(Instructions for the task) Exact copies of the lines below are the goal; any images in them are dropped.

Material shown START

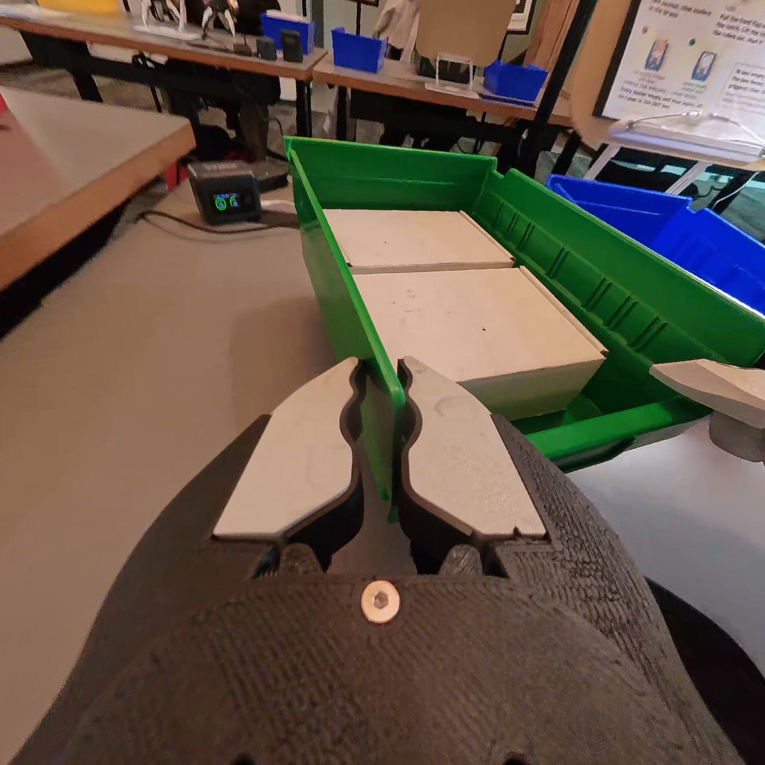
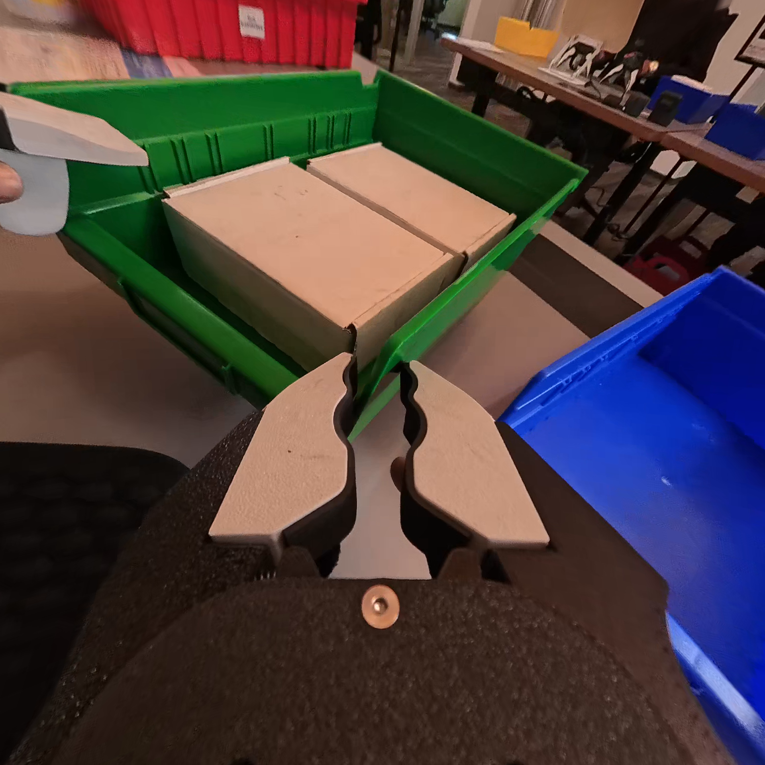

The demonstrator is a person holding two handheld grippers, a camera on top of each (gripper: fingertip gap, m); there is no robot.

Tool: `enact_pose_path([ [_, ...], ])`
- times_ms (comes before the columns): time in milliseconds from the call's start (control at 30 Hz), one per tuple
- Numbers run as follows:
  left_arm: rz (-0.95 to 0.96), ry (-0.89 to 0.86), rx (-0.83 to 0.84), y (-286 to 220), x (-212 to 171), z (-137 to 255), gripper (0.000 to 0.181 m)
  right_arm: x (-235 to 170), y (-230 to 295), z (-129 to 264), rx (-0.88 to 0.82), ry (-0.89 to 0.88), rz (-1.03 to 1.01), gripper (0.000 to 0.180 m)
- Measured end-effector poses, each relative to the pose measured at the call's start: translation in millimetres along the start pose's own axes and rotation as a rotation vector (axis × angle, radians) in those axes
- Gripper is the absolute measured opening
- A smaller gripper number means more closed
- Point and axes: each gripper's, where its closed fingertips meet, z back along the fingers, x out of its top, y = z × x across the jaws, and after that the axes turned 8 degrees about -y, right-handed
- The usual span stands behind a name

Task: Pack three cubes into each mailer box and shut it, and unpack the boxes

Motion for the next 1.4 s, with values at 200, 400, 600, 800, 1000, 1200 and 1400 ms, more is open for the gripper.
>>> enact_pose_path([
  [200, 0.069, -0.007, -0.007, 6.3, -33.4, -19.9, 0.014, -32.1, -2.0, -13.0, -0.006, 0.044, 0.028, 0.021],
  [400, -0.011, 0.022, -0.053, 5.4, -38.5, -25.5, 0.035, -41.1, -0.9, -18.2, 0.084, 0.082, 0.065, 0.026],
  [600, -0.203, -0.077, -0.125, -5.4, 5.2, 1.7, 0.049, -28.5, -25.6, 27.6, 0.250, 0.165, 0.097, 0.063],
  [800, -0.481, 0.086, -0.431, -80.2, -12.6, 6.9, 0.061, -80.4, -97.4, 57.8, 0.192, 0.493, 0.328, 0.078],
  [1000, -0.820, 0.375, -0.542, -103.1, -69.3, -9.1, 0.073, -109.4, -114.8, 47.0, 0.206, 0.661, 0.504, 0.078],
  [1200, -0.985, 0.518, -0.595, -102.9, -102.4, -25.5, 0.058, -124.7, -113.6, 26.0, 0.241, 0.706, 0.493, 0.051],
  [1400, -1.058, 0.535, -0.627, -108.4, -109.4, -36.3, 0.032, -128.9, -114.0, 30.9, 0.253, 0.687, 0.487, 0.033],
])
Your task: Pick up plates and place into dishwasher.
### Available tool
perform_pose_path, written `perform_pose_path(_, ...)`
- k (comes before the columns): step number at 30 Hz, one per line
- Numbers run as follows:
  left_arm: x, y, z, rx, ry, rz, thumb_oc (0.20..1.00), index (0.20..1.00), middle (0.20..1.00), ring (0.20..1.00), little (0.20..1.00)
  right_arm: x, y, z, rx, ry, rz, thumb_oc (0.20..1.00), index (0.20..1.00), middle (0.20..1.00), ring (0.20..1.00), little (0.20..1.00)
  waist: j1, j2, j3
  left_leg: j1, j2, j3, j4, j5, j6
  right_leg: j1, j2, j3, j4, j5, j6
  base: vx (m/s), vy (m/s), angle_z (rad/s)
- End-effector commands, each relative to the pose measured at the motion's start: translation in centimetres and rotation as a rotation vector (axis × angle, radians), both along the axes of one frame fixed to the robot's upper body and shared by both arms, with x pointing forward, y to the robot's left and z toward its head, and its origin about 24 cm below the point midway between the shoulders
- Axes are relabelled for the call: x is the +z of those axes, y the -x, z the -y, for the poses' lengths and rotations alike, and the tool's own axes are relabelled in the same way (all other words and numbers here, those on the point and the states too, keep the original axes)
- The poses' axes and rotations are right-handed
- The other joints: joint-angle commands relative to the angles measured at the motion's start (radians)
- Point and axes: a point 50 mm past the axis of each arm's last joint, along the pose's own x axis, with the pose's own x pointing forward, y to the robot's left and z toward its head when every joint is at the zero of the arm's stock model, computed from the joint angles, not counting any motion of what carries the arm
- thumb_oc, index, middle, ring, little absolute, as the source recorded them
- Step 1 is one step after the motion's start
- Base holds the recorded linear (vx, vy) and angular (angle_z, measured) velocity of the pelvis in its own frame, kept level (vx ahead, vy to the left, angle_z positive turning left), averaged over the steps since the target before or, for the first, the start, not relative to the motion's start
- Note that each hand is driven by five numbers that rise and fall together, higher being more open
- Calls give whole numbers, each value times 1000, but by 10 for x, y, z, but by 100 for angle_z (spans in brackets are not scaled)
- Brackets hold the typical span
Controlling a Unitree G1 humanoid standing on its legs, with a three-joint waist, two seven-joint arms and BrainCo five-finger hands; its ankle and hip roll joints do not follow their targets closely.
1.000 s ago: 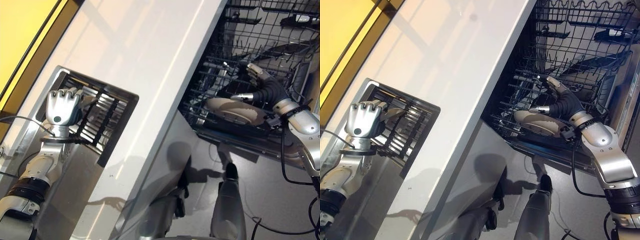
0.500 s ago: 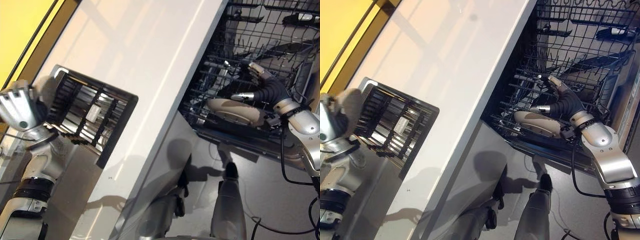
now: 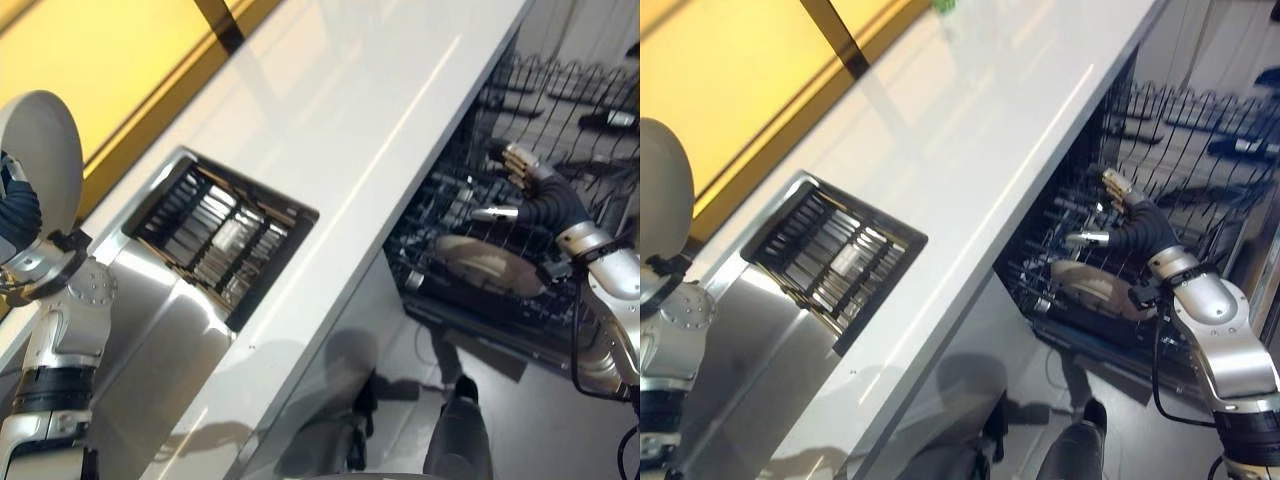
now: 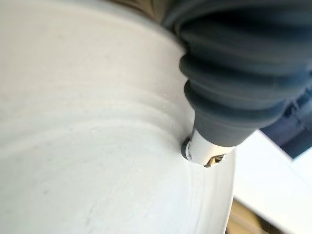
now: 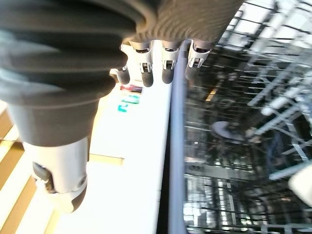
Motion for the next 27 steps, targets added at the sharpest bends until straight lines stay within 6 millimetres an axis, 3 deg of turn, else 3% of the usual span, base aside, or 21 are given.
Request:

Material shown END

(Output below)
The demonstrator is a person holding two handheld grippers, a camera on top of each (gripper: fingertip gap, m); there is no robot.

Tool: `enact_pose_path([ [_, ...], ])`
- times_ms (comes before the columns): time in milliseconds from the call's start (control at 30 Hz), one per tuple
- Numbers run as follows:
  left_arm: rz (-0.95 to 0.96), ry (-0.89 to 0.86), rx (-0.83 to 0.84), y (-286 to 220), x (-212 to 171), z (-137 to 255), gripper (0.000 to 0.181 m)
  right_arm: x (-235 to 170), y (-230 to 295), z (-129 to 264), rx (-0.88 to 0.82), ry (-0.89 to 0.88), rz (-1.03 to 1.01), gripper (0.000 to 0.180 m)
- Measured end-effector poses, each relative to the pose measured at the call's start: translation in millimetres along the start pose's own axes and rotation as a rotation vector (axis × angle, radians) in those axes
- Gripper is the absolute measured opening
- A smaller gripper number means more closed
- Point and axes: each gripper's, where its closed fingertips meet, z back along the fingers, x out of its top, y = z × x across the jaws, and after that the axes turned 8 degrees about -y, right-handed
- The usual span stands behind a name

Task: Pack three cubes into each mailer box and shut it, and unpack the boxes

Motion for the next 1.4 s, with values at 200, 400, 600, 800, 1000, 1200 and 1400 ms, more is open for the gripper.
>>> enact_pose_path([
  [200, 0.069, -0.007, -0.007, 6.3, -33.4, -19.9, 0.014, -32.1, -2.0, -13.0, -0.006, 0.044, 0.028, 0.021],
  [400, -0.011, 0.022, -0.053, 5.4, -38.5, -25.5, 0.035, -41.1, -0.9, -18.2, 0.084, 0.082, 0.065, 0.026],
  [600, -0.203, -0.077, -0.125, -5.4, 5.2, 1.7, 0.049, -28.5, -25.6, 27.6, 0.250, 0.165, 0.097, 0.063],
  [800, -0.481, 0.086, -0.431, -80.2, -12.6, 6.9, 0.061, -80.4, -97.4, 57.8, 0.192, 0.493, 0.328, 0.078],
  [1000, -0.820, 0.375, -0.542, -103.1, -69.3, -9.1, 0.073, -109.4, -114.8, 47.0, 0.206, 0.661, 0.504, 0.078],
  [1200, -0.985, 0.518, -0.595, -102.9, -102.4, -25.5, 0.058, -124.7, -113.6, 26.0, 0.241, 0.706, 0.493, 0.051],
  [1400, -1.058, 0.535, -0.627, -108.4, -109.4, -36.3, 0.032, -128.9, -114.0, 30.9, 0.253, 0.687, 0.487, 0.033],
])
Your task: Pick up plates and place into dishwasher.
### Available tool
perform_pose_path, written `perform_pose_path(_, ...)`
- k (comes before the columns): step number at 30 Hz, one per line
- Numbers run as follows:
  left_arm: x, y, z, rx, ry, rz, thumb_oc (0.20..1.00), index (0.20..1.00), middle (0.20..1.00), ring (0.20..1.00), little (0.20..1.00)
  right_arm: x, y, z, rx, ry, rz, thumb_oc (0.20..1.00), index (0.20..1.00), middle (0.20..1.00), ring (0.20..1.00), little (0.20..1.00)
  waist: j1, j2, j3
  left_leg: j1, j2, j3, j4, j5, j6
  right_leg: j1, j2, j3, j4, j5, j6
  base: vx (m/s), vy (m/s), angle_z (rad/s)
- End-effector commands, each relative to the pose measured at the motion's start: translation in centimetres and rotation as a rotation vector (axis × angle, radians), both along the axes of one frame fixed to the robot's upper body and shared by both arms, with x pointing forward, y to the robot's left and z toward its head, and its origin about 24 cm below the point midway between the shoulders
- Axes are relabelled for the call: x is the +z of those axes, y the -x, z the -y, for the poses' lengths and rotations alike, and the tool's own axes are relabelled in the same way (all other words and numbers here, those on the point and the states too, keep the original axes)
- The poses' axes and rotations are right-handed
- The other joints: joint-angle commands relative to the angles measured at the motion's start (radians)
- Point and axes: a point 50 mm past the axis of each arm's last joint, along the pose's own x axis, with the pose's own x pointing forward, y to the robot's left and z toward its head when every joint is at the zero of the arm's stock model, computed from the joint angles, not counting any motion of what carries the arm
- thumb_oc, index, middle, ring, little absolute, as the source recorded them
- Step 1 is one step after the motion's start
- Base holds the recorded linear (vx, vy) and angular (angle_z, measured) velocity of the pelvis in its own frame, kept level (vx ahead, vy to the left, angle_z positive turning left), averaged over the steps since the target before or, for the first, the start, not relative to the motion's start
- Note that each hand is driven by five numbers that rise and fall together, higher being more open
- Calls give whole numbers, each value times 1000, but by 10 for x, y, z, but by 100 for angle_z (spans in brackets are not scaled)
- Brackets hold the typical span
Controlling a Unitree G1 humanoid standing on its legs, with a three-joint waist, two seven-joint arms and BrainCo five-finger hands; its ankle and hip roll joints do not follow their targets closely.
1.000 s ago: 
0.500 s ago: 
now: 
now: 
now: 
Motion for the next 27 steps, targets added at the sharpest bends until straight lines stay within 6 millimetres an axis, 3 deg of turn, else 3% of the usual span, base aside, or 21 are given.
Request:

The output for this exercise is complete.